Supplied data below:
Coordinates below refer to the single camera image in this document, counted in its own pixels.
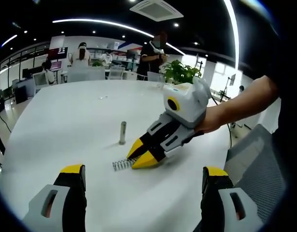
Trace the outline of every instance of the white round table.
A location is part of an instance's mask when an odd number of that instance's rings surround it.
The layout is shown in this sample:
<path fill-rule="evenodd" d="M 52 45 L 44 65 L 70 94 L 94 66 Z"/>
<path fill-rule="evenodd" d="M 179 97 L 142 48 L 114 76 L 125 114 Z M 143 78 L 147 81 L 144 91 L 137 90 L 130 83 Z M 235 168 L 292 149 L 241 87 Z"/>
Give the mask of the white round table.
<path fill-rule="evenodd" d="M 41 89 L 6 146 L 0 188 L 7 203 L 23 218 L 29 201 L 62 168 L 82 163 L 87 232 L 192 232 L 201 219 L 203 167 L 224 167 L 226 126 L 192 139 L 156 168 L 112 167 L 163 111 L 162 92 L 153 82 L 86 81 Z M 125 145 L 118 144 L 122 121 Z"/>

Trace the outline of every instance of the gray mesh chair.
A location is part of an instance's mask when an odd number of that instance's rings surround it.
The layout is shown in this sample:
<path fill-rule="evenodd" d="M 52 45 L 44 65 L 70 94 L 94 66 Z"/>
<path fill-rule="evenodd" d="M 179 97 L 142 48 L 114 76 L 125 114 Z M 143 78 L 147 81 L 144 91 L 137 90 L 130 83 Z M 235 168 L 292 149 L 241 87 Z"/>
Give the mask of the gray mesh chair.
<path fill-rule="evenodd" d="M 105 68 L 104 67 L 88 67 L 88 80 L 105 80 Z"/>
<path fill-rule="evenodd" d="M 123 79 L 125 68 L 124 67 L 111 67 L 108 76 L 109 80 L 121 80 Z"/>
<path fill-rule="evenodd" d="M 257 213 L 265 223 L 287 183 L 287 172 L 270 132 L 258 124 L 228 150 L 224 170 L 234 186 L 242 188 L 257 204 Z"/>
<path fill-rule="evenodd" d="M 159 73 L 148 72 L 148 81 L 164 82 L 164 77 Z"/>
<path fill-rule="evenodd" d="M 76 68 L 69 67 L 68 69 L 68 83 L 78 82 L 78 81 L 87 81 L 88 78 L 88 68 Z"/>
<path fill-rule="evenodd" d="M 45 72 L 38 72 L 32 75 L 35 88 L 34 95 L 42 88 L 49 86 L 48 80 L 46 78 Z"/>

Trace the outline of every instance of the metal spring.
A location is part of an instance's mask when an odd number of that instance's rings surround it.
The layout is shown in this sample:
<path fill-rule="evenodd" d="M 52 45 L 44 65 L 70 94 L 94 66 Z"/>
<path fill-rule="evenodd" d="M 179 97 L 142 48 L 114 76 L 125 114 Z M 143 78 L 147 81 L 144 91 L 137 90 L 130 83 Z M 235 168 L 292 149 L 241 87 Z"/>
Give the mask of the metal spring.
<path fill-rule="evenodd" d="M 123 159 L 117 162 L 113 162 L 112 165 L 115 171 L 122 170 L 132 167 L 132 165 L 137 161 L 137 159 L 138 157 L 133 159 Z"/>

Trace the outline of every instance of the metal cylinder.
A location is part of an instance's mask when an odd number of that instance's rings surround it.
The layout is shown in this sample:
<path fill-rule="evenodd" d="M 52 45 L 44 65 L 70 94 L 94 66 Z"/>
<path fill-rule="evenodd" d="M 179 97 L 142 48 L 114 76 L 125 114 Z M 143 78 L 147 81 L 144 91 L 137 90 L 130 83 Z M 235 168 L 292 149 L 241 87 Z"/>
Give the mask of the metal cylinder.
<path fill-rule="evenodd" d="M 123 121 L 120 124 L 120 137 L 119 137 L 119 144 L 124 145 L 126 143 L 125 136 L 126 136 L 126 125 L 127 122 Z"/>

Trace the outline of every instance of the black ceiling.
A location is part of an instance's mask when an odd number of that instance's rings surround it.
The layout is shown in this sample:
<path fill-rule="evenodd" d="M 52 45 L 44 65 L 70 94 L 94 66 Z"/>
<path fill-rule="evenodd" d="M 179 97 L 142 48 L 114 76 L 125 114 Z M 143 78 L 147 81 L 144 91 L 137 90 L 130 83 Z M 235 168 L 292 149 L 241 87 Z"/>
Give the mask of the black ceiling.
End of Supplied data.
• What needs to be done
Produce an exact reprint of the entries, dropping the images.

• Expected output
Coordinates below refer to the single camera image in this document, counted in its own pixels.
Trace the outline of every instance of the white round table.
A location is part of an instance's mask when an odd number of that instance's rings surround it.
The layout is shown in this sample:
<path fill-rule="evenodd" d="M 52 45 L 44 65 L 70 94 L 94 66 Z"/>
<path fill-rule="evenodd" d="M 179 97 L 142 48 L 114 76 L 125 114 Z M 143 78 L 147 81 L 144 91 L 137 90 L 130 83 Z M 235 168 L 292 149 L 241 87 Z"/>
Give the mask of the white round table.
<path fill-rule="evenodd" d="M 41 89 L 6 146 L 0 188 L 7 203 L 23 218 L 29 201 L 62 168 L 82 163 L 87 232 L 192 232 L 201 219 L 203 167 L 224 167 L 226 126 L 192 139 L 156 168 L 112 167 L 163 111 L 162 92 L 153 82 L 86 81 Z M 125 145 L 118 144 L 122 121 Z"/>

Trace the outline of every instance of the gray mesh chair.
A location is part of an instance's mask when an odd number of that instance's rings surround it.
The layout is shown in this sample:
<path fill-rule="evenodd" d="M 52 45 L 44 65 L 70 94 L 94 66 Z"/>
<path fill-rule="evenodd" d="M 179 97 L 142 48 L 114 76 L 125 114 Z M 143 78 L 147 81 L 144 91 L 137 90 L 130 83 Z M 235 168 L 292 149 L 241 87 Z"/>
Give the mask of the gray mesh chair.
<path fill-rule="evenodd" d="M 105 68 L 104 67 L 88 67 L 88 80 L 105 80 Z"/>
<path fill-rule="evenodd" d="M 123 79 L 125 68 L 124 67 L 111 67 L 108 76 L 109 80 L 121 80 Z"/>
<path fill-rule="evenodd" d="M 257 213 L 265 223 L 287 183 L 287 172 L 270 132 L 258 124 L 228 150 L 224 170 L 234 186 L 242 188 L 257 204 Z"/>
<path fill-rule="evenodd" d="M 159 73 L 148 72 L 148 81 L 164 82 L 164 77 Z"/>
<path fill-rule="evenodd" d="M 76 68 L 69 67 L 68 69 L 68 83 L 78 82 L 78 81 L 87 81 L 88 78 L 88 68 Z"/>
<path fill-rule="evenodd" d="M 45 72 L 38 72 L 32 75 L 35 88 L 34 95 L 42 88 L 49 86 L 48 80 L 46 78 Z"/>

Trace the outline of every instance of the metal spring.
A location is part of an instance's mask when an odd number of that instance's rings surround it.
The layout is shown in this sample:
<path fill-rule="evenodd" d="M 52 45 L 44 65 L 70 94 L 94 66 Z"/>
<path fill-rule="evenodd" d="M 179 97 L 142 48 L 114 76 L 125 114 Z M 143 78 L 147 81 L 144 91 L 137 90 L 130 83 Z M 235 168 L 292 149 L 241 87 Z"/>
Give the mask of the metal spring.
<path fill-rule="evenodd" d="M 123 159 L 117 162 L 113 162 L 112 165 L 115 171 L 122 170 L 132 167 L 132 165 L 137 161 L 137 159 L 138 157 L 133 159 Z"/>

Trace the outline of every instance of the metal cylinder.
A location is part of an instance's mask when an odd number of that instance's rings surround it.
The layout is shown in this sample:
<path fill-rule="evenodd" d="M 52 45 L 44 65 L 70 94 L 94 66 Z"/>
<path fill-rule="evenodd" d="M 179 97 L 142 48 L 114 76 L 125 114 Z M 143 78 L 147 81 L 144 91 L 137 90 L 130 83 Z M 235 168 L 292 149 L 241 87 Z"/>
Give the mask of the metal cylinder.
<path fill-rule="evenodd" d="M 123 121 L 120 124 L 120 137 L 119 137 L 119 144 L 124 145 L 126 143 L 125 136 L 126 136 L 126 125 L 127 122 Z"/>

Trace the outline of every instance of the black ceiling.
A location is part of an instance's mask when an odd number of that instance's rings surround it.
The layout is shown in this sample:
<path fill-rule="evenodd" d="M 52 45 L 44 65 L 70 94 L 94 66 Z"/>
<path fill-rule="evenodd" d="M 179 97 L 142 48 L 114 76 L 125 114 Z M 143 78 L 147 81 L 144 91 L 137 90 L 130 83 Z M 235 168 L 292 149 L 241 87 Z"/>
Give the mask of the black ceiling.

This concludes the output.